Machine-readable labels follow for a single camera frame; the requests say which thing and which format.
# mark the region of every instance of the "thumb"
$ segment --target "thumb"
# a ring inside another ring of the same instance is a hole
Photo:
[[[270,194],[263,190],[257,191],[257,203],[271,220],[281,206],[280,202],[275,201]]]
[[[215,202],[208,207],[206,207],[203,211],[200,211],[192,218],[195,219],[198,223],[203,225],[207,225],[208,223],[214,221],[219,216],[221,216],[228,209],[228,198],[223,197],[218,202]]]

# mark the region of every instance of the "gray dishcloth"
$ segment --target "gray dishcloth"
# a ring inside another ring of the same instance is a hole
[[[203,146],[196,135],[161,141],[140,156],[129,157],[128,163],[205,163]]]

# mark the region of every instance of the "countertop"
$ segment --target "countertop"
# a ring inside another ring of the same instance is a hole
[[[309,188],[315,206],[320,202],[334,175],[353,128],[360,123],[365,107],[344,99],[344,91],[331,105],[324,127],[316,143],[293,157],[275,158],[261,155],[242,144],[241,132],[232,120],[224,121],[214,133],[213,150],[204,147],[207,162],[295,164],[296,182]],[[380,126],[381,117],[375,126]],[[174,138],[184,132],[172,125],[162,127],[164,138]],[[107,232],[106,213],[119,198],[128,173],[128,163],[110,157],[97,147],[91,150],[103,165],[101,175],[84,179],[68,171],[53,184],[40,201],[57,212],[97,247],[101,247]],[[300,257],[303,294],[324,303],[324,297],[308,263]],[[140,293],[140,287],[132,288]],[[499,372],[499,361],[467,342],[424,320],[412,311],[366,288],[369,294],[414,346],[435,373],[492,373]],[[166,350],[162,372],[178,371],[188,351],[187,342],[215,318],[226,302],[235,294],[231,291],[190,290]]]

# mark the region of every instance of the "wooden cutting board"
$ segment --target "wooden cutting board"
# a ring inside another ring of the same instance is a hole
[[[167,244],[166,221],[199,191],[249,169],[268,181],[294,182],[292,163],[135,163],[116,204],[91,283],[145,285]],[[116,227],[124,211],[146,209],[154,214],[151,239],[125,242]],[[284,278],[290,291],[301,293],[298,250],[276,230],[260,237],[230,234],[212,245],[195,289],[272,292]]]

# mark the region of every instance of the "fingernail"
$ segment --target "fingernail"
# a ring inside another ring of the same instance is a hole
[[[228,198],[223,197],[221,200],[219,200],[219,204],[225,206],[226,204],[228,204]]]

########################################

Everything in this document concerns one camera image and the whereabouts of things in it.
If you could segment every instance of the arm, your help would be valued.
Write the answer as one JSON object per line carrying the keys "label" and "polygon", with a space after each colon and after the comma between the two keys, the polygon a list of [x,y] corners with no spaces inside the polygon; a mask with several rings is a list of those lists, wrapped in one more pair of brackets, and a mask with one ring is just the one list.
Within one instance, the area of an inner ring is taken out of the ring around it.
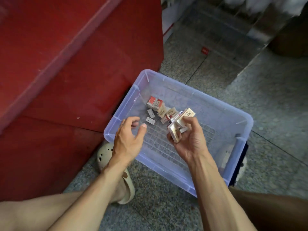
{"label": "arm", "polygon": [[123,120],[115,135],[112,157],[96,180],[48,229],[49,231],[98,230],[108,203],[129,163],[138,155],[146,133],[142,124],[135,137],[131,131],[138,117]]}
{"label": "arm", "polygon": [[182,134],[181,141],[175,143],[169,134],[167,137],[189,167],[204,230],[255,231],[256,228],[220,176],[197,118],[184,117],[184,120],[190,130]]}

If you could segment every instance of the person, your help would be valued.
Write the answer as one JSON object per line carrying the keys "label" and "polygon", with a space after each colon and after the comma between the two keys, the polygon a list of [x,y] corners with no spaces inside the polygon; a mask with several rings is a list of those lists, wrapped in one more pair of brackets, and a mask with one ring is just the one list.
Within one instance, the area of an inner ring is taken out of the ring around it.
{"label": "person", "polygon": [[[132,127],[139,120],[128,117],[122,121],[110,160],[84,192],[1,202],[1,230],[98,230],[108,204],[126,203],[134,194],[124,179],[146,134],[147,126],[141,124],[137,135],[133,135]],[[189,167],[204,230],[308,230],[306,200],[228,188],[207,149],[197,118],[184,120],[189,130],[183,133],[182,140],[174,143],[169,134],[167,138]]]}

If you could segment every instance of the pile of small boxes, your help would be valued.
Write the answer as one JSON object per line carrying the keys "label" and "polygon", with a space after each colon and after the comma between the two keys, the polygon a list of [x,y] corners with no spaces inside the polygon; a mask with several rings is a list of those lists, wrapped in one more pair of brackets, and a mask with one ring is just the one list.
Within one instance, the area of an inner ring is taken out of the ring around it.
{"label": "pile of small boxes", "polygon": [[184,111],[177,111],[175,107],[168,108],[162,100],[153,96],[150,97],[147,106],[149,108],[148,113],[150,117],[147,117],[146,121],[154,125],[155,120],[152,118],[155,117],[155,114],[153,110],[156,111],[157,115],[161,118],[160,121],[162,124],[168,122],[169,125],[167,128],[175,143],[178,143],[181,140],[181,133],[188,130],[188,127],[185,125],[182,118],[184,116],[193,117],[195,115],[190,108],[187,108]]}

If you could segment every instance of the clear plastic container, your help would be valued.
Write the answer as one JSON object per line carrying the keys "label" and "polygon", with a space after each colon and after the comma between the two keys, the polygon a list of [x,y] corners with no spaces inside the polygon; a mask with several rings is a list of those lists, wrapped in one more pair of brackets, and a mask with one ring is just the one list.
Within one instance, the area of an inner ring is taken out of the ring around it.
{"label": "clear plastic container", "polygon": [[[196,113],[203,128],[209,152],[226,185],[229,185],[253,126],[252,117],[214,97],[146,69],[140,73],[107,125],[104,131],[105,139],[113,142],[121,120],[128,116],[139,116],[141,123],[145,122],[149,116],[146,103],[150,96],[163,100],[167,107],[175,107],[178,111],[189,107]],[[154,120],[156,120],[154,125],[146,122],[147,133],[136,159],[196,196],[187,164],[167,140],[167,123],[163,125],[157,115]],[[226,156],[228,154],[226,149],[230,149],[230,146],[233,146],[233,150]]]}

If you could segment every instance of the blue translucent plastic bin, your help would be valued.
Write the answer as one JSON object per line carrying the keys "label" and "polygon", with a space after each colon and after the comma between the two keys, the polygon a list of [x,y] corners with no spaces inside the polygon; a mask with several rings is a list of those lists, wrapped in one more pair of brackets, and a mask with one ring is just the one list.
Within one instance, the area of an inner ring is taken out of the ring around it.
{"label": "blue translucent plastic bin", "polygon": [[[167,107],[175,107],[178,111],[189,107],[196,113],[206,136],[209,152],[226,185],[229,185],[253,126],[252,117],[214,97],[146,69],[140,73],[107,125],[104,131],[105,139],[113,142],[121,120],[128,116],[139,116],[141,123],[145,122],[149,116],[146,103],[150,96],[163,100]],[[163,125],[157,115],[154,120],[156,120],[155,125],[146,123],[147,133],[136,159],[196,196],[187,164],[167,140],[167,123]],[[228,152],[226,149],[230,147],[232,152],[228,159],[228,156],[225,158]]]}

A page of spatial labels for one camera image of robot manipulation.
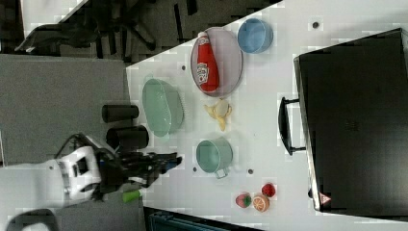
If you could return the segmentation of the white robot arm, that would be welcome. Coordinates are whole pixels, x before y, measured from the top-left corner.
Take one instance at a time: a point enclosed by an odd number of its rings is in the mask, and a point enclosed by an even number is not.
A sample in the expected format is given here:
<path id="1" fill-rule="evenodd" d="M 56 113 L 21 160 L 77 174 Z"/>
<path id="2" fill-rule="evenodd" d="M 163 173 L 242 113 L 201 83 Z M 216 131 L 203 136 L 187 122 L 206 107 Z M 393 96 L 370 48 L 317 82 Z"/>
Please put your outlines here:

########################################

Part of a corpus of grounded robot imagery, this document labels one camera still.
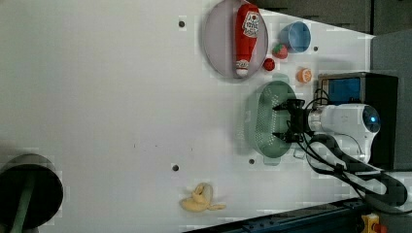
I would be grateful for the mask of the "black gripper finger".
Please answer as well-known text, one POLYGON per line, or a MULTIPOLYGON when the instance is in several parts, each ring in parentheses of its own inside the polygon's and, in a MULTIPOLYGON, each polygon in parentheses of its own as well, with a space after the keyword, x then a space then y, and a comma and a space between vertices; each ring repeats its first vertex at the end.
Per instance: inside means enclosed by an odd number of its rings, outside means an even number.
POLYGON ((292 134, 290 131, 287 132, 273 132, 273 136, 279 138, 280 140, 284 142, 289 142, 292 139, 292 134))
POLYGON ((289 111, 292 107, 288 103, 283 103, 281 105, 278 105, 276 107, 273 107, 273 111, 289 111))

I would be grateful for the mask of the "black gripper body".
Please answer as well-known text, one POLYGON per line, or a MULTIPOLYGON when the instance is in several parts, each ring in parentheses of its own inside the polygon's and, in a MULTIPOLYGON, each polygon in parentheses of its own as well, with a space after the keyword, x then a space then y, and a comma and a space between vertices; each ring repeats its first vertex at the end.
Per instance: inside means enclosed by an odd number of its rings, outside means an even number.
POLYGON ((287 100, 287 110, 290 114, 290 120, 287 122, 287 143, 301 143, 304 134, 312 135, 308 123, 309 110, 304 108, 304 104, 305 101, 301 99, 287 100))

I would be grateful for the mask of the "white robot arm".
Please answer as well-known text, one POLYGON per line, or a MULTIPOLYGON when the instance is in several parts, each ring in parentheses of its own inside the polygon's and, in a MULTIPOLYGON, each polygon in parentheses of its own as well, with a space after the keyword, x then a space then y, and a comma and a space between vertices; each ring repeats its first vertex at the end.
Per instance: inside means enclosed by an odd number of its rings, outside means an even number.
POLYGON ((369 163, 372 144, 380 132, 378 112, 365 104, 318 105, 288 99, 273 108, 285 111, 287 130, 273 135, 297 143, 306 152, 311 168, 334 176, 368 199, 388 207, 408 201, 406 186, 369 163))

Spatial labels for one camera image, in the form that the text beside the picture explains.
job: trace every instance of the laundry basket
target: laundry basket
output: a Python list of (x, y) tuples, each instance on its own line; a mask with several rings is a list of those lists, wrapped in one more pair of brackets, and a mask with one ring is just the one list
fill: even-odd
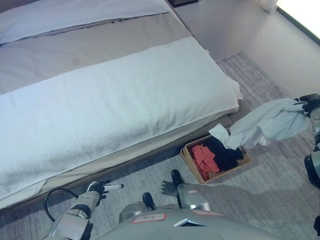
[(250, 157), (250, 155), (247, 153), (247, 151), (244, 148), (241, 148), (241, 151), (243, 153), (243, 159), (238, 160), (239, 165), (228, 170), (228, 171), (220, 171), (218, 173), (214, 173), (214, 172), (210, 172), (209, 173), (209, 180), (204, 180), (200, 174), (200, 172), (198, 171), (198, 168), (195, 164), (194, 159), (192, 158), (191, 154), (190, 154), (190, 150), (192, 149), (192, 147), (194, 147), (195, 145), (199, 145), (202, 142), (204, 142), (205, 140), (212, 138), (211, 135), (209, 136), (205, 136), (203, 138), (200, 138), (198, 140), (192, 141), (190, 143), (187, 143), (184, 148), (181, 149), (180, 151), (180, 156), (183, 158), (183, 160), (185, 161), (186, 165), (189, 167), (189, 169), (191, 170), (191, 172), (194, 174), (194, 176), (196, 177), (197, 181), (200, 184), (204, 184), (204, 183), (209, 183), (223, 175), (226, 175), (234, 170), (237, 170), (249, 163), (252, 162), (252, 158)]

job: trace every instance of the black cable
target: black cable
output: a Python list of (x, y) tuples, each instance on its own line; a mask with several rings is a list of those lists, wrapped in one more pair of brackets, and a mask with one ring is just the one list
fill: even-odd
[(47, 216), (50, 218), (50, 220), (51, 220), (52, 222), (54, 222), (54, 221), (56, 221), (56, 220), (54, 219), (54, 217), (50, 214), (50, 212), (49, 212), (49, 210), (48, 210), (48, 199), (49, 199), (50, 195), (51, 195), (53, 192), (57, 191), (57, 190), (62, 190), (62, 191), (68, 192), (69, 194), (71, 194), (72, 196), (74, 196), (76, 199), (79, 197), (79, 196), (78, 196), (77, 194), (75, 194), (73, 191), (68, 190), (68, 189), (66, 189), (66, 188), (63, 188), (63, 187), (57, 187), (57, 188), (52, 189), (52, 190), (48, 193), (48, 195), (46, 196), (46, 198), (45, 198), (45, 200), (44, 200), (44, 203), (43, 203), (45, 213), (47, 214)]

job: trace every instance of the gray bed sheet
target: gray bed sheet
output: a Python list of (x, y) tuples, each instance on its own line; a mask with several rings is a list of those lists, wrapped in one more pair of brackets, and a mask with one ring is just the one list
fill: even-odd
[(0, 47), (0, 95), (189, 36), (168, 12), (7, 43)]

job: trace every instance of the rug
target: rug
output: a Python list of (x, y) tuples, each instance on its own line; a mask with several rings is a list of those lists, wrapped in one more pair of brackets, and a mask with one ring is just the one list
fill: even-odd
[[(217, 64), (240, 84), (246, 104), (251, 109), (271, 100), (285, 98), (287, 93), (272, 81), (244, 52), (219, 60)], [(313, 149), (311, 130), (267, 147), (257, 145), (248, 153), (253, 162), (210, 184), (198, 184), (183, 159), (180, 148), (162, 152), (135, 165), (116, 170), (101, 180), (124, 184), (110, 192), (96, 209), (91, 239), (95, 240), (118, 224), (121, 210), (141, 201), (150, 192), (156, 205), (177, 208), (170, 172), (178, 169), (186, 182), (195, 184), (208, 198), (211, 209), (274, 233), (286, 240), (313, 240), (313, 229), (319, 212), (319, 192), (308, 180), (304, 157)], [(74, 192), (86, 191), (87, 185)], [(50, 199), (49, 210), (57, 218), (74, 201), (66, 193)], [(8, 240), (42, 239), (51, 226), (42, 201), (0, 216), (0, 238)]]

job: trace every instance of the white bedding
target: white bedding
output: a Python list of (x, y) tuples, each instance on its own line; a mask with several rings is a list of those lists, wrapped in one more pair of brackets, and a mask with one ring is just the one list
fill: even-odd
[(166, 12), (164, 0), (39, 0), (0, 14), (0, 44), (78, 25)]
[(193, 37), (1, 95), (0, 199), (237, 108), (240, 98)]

########################################

> HOW TO COMPLETE THIS TASK
Report all lines of the material that contain the word "countertop".

> EXPECTED OUTPUT
# mark the region of every instance of the "countertop"
$ segment --target "countertop"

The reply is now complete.